:: RAW DATA
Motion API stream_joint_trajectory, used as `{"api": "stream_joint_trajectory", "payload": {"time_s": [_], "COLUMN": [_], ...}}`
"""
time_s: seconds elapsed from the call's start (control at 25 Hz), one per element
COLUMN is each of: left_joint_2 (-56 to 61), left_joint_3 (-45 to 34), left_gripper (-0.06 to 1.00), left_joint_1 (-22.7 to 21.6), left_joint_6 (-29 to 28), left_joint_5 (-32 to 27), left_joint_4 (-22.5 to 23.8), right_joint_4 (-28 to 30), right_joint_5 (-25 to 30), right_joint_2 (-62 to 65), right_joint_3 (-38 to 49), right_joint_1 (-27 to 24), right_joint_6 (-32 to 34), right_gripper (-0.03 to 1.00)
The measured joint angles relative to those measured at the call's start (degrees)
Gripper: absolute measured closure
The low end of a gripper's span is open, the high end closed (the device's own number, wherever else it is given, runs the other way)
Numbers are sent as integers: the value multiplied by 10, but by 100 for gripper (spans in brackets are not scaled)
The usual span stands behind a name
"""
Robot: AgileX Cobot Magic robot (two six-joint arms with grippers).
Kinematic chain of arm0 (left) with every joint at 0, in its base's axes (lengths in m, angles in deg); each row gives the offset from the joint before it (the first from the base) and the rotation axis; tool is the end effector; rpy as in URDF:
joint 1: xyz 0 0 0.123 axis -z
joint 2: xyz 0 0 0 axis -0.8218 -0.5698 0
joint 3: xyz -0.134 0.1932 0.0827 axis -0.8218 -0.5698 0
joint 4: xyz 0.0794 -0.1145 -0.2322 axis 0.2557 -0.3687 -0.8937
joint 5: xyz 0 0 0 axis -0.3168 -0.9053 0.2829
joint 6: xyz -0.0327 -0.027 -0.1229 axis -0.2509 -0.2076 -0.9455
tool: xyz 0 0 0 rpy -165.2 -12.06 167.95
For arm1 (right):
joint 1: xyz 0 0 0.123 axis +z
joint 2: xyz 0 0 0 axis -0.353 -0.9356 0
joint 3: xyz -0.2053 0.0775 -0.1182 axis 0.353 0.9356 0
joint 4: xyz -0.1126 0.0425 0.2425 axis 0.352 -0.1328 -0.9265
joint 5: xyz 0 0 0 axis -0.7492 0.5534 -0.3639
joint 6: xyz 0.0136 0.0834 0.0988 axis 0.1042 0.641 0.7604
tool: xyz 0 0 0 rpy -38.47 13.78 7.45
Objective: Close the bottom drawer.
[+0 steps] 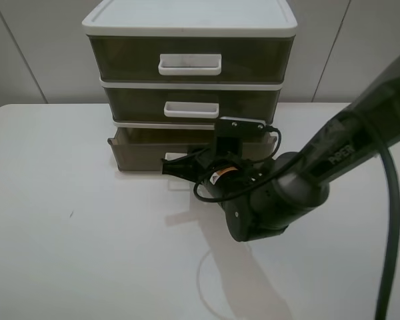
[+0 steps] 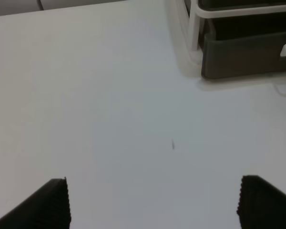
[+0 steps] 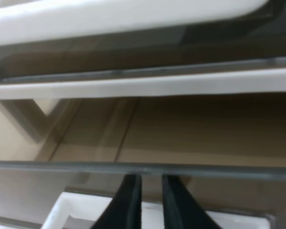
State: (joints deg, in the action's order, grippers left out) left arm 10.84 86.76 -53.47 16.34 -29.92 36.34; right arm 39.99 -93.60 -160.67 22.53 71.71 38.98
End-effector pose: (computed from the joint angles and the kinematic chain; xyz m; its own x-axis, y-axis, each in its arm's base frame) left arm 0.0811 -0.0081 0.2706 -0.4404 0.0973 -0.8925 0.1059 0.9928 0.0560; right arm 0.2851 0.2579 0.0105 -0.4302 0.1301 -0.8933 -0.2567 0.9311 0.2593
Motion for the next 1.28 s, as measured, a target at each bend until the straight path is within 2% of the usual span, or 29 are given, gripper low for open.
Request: {"api": "stream_joint_trajectory", "payload": {"time_s": [0.72,1.12,1.28], "left_joint_2": [0,0,0], "left_joint_3": [0,0,0], "left_gripper": [23,23,23], "left_joint_1": [0,0,0], "left_joint_6": [0,0,0], "left_joint_5": [0,0,0], "left_joint_4": [0,0,0], "right_joint_4": [-45,-54,-39], "right_joint_5": [-18,-20,-16], "right_joint_2": [-42,-44,-12], "right_joint_3": [-68,-71,-43], "right_joint_1": [5,3,23], "right_joint_6": [0,-8,-26], "right_gripper": [95,95,95]}}
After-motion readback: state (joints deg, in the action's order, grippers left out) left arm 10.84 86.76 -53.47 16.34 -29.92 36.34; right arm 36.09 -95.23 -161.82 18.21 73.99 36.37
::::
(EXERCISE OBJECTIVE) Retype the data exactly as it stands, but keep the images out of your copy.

(EXERCISE SOLUTION)
Motion API stream_joint_trajectory, used as `{"api": "stream_joint_trajectory", "payload": {"time_s": [_], "COLUMN": [_], ...}}`
"""
time_s: seconds elapsed from the call's start (control at 25 Hz), one per element
COLUMN is each of: left_joint_2 (-56 to 61), left_joint_3 (-45 to 34), left_gripper (-0.06 to 1.00), left_joint_1 (-22.7 to 21.6), left_joint_6 (-29 to 28), left_joint_5 (-32 to 27), left_joint_4 (-22.5 to 23.8), right_joint_4 (-28 to 30), right_joint_5 (-25 to 30), right_joint_2 (-62 to 65), right_joint_3 (-38 to 49), right_joint_1 (-27 to 24), right_joint_6 (-32 to 34), right_gripper (-0.03 to 1.00)
The measured joint angles relative to those measured at the call's start (degrees)
Gripper: absolute measured closure
The low end of a gripper's span is open, the high end closed (the device's own number, wherever else it is given, runs the other way)
Numbers are sent as integers: the value multiplied by 10, but by 100 for gripper (spans in brackets are not scaled)
The usual span stands behind a name
"""
Robot: AgileX Cobot Magic robot (two six-joint arms with grippers).
Kinematic chain of arm0 (left) with every joint at 0, in its base's axes (lengths in m, angles in deg); each row gives the offset from the joint before it (the first from the base) and the rotation axis; tool is the end effector; rpy as in URDF:
joint 1: xyz 0 0 0.123 axis -z
joint 2: xyz 0 0 0 axis -0.8218 -0.5698 0
joint 3: xyz -0.134 0.1932 0.0827 axis -0.8218 -0.5698 0
joint 4: xyz 0.0794 -0.1145 -0.2322 axis 0.2557 -0.3687 -0.8937
joint 5: xyz 0 0 0 axis -0.3168 -0.9053 0.2829
joint 6: xyz -0.0327 -0.027 -0.1229 axis -0.2509 -0.2076 -0.9455
tool: xyz 0 0 0 rpy -165.2 -12.06 167.95
For arm1 (right):
joint 1: xyz 0 0 0.123 axis +z
joint 2: xyz 0 0 0 axis -0.353 -0.9356 0
joint 3: xyz -0.2053 0.0775 -0.1182 axis 0.353 0.9356 0
joint 4: xyz -0.1126 0.0425 0.2425 axis 0.352 -0.1328 -0.9265
joint 5: xyz 0 0 0 axis -0.7492 0.5534 -0.3639
joint 6: xyz 0.0136 0.0834 0.0988 axis 0.1042 0.641 0.7604
tool: xyz 0 0 0 rpy -38.47 13.78 7.45
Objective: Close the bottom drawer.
[+0 steps] 
[+0 steps] 
[+0 steps] 
State: (joints deg, in the action's order, grippers left out) left arm 10.84 86.76 -53.47 16.34 -29.92 36.34; right arm 39.99 -93.60 -160.67 22.53 71.71 38.98
End-effector pose: (computed from the joint angles and the kinematic chain; xyz m; its own x-axis, y-axis, each in its arm's base frame) left arm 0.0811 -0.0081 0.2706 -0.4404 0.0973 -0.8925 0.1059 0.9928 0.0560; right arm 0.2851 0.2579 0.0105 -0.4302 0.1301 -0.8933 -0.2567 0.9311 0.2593
Motion for the next 1.28 s, as measured, a target at each bend until the straight path is within 2% of the usual span, or 29 are given, gripper low for open.
Request: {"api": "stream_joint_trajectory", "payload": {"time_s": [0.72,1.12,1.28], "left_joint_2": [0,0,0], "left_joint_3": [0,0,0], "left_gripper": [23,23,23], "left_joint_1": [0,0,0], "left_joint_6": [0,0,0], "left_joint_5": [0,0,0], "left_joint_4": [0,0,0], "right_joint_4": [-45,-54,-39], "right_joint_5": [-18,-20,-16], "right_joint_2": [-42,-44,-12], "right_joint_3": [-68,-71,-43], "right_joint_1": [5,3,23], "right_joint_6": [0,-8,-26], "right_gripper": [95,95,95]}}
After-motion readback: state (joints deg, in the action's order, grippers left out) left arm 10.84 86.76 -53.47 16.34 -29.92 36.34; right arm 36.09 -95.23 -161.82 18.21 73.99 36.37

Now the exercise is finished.